### ABOUT THIS EXERCISE
Would you please write out the records below exactly as they appear?

### SOURCE INFORMATION
======

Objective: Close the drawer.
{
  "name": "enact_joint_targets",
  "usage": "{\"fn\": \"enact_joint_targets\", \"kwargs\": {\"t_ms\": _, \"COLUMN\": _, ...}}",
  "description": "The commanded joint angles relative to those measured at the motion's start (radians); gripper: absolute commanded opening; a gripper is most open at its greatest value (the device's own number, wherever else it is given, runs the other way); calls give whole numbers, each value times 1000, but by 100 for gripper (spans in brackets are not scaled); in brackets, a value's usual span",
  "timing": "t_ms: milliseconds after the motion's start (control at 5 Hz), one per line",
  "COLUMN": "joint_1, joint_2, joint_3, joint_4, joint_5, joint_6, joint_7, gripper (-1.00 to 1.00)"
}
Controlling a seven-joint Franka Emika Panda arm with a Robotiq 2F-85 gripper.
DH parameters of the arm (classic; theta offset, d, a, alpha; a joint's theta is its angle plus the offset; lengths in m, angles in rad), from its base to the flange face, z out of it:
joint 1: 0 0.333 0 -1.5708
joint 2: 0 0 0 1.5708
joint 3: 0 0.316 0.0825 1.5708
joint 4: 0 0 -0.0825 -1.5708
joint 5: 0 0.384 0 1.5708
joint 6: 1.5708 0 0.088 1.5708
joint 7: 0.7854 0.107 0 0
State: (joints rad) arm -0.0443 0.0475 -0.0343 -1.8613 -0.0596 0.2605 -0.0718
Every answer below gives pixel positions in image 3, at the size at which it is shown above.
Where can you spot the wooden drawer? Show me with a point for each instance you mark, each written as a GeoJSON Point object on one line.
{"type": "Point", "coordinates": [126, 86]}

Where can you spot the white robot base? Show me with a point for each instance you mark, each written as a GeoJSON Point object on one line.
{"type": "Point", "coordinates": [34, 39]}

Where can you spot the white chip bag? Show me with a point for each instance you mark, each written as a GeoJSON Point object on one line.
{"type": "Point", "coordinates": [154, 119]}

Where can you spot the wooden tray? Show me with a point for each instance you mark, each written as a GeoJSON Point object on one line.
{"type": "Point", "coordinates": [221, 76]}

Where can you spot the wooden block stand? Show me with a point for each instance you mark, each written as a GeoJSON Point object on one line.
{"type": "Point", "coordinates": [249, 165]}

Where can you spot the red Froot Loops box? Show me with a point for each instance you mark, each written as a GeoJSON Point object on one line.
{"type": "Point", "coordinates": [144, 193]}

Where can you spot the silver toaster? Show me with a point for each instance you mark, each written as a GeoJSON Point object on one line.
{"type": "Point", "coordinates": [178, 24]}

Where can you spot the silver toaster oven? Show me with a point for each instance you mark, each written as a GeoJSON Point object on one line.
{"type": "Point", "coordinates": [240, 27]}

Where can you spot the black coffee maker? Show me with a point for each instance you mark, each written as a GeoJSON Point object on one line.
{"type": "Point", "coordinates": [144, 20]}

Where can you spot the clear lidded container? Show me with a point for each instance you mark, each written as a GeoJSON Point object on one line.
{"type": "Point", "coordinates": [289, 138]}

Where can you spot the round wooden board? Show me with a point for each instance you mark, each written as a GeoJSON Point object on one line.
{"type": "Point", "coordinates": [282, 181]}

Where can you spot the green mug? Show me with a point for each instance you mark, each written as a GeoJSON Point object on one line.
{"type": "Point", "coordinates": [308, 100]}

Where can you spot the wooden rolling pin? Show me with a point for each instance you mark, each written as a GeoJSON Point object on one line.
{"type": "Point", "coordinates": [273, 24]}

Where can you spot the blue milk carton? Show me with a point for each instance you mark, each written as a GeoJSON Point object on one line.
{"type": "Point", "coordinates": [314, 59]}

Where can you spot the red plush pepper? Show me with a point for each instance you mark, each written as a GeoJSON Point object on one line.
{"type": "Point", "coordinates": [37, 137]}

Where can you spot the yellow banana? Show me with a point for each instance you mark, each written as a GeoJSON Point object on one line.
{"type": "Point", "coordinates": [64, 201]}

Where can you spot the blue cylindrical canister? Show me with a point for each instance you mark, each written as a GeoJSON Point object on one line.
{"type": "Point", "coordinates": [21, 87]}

======

### SOLUTION FOR THIS TASK
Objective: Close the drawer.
{
  "name": "enact_joint_targets",
  "usage": "{\"fn\": \"enact_joint_targets\", \"kwargs\": {\"t_ms\": _, \"COLUMN\": _, ...}}",
  "description": "The commanded joint angles relative to those measured at the motion's start (radians); gripper: absolute commanded opening; a gripper is most open at its greatest value (the device's own number, wherever else it is given, runs the other way); calls give whole numbers, each value times 1000, but by 100 for gripper (spans in brackets are not scaled); in brackets, a value's usual span",
  "timing": "t_ms: milliseconds after the motion's start (control at 5 Hz), one per line",
  "COLUMN": "joint_1, joint_2, joint_3, joint_4, joint_5, joint_6, joint_7, gripper (-1.00 to 1.00)"
}
Controlling a seven-joint Franka Emika Panda arm with a Robotiq 2F-85 gripper.
DH parameters of the arm (classic; theta offset, d, a, alpha; a joint's theta is its angle plus the offset; lengths in m, angles in rad), from its base to the flange face, z out of it:
joint 1: 0 0.333 0 -1.5708
joint 2: 0 0 0 1.5708
joint 3: 0 0.316 0.0825 1.5708
joint 4: 0 0 -0.0825 -1.5708
joint 5: 0 0.384 0 1.5708
joint 6: 1.5708 0 0.088 1.5708
joint 7: 0.7854 0.107 0 0
State: (joints rad) arm -0.0443 0.0475 -0.0343 -1.8613 -0.0596 0.2605 -0.0718
Every answer below gives pixel positions in image 3, at the size at which it is shown above.
Where can you spot the wooden drawer? Show me with a point for each instance you mark, each written as a GeoJSON Point object on one line.
{"type": "Point", "coordinates": [126, 86]}

Where can you spot the white robot base? Show me with a point for each instance you mark, each written as a GeoJSON Point object on one line.
{"type": "Point", "coordinates": [34, 39]}

Where can you spot the white chip bag? Show me with a point for each instance you mark, each written as a GeoJSON Point object on one line.
{"type": "Point", "coordinates": [154, 119]}

Where can you spot the wooden tray? Show me with a point for each instance you mark, each written as a GeoJSON Point object on one line.
{"type": "Point", "coordinates": [221, 76]}

Where can you spot the wooden block stand? Show me with a point for each instance you mark, each written as a GeoJSON Point object on one line.
{"type": "Point", "coordinates": [249, 165]}

Where can you spot the red Froot Loops box? Show me with a point for each instance you mark, each written as a GeoJSON Point object on one line.
{"type": "Point", "coordinates": [144, 193]}

Where can you spot the silver toaster? Show me with a point for each instance you mark, each written as a GeoJSON Point object on one line.
{"type": "Point", "coordinates": [178, 24]}

Where can you spot the silver toaster oven? Show me with a point for each instance you mark, each written as a GeoJSON Point object on one line.
{"type": "Point", "coordinates": [240, 27]}

Where can you spot the black coffee maker? Show me with a point for each instance you mark, each written as a GeoJSON Point object on one line.
{"type": "Point", "coordinates": [144, 20]}

Where can you spot the clear lidded container? Show me with a point for each instance you mark, each written as a GeoJSON Point object on one line.
{"type": "Point", "coordinates": [289, 138]}

Where can you spot the round wooden board? Show me with a point for each instance you mark, each written as a GeoJSON Point object on one line.
{"type": "Point", "coordinates": [282, 181]}

Where can you spot the green mug? Show me with a point for each instance you mark, each written as a GeoJSON Point object on one line.
{"type": "Point", "coordinates": [308, 100]}

Where can you spot the wooden rolling pin? Show me with a point for each instance you mark, each written as a GeoJSON Point object on one line.
{"type": "Point", "coordinates": [273, 24]}

Where can you spot the blue milk carton? Show me with a point for each instance you mark, each written as a GeoJSON Point object on one line.
{"type": "Point", "coordinates": [314, 59]}

Where can you spot the red plush pepper? Show me with a point for each instance you mark, each written as a GeoJSON Point object on one line.
{"type": "Point", "coordinates": [37, 137]}

Where can you spot the yellow banana? Show me with a point for each instance you mark, each written as a GeoJSON Point object on one line.
{"type": "Point", "coordinates": [64, 201]}

Where can you spot the blue cylindrical canister? Show me with a point for each instance you mark, each written as a GeoJSON Point object on one line.
{"type": "Point", "coordinates": [21, 87]}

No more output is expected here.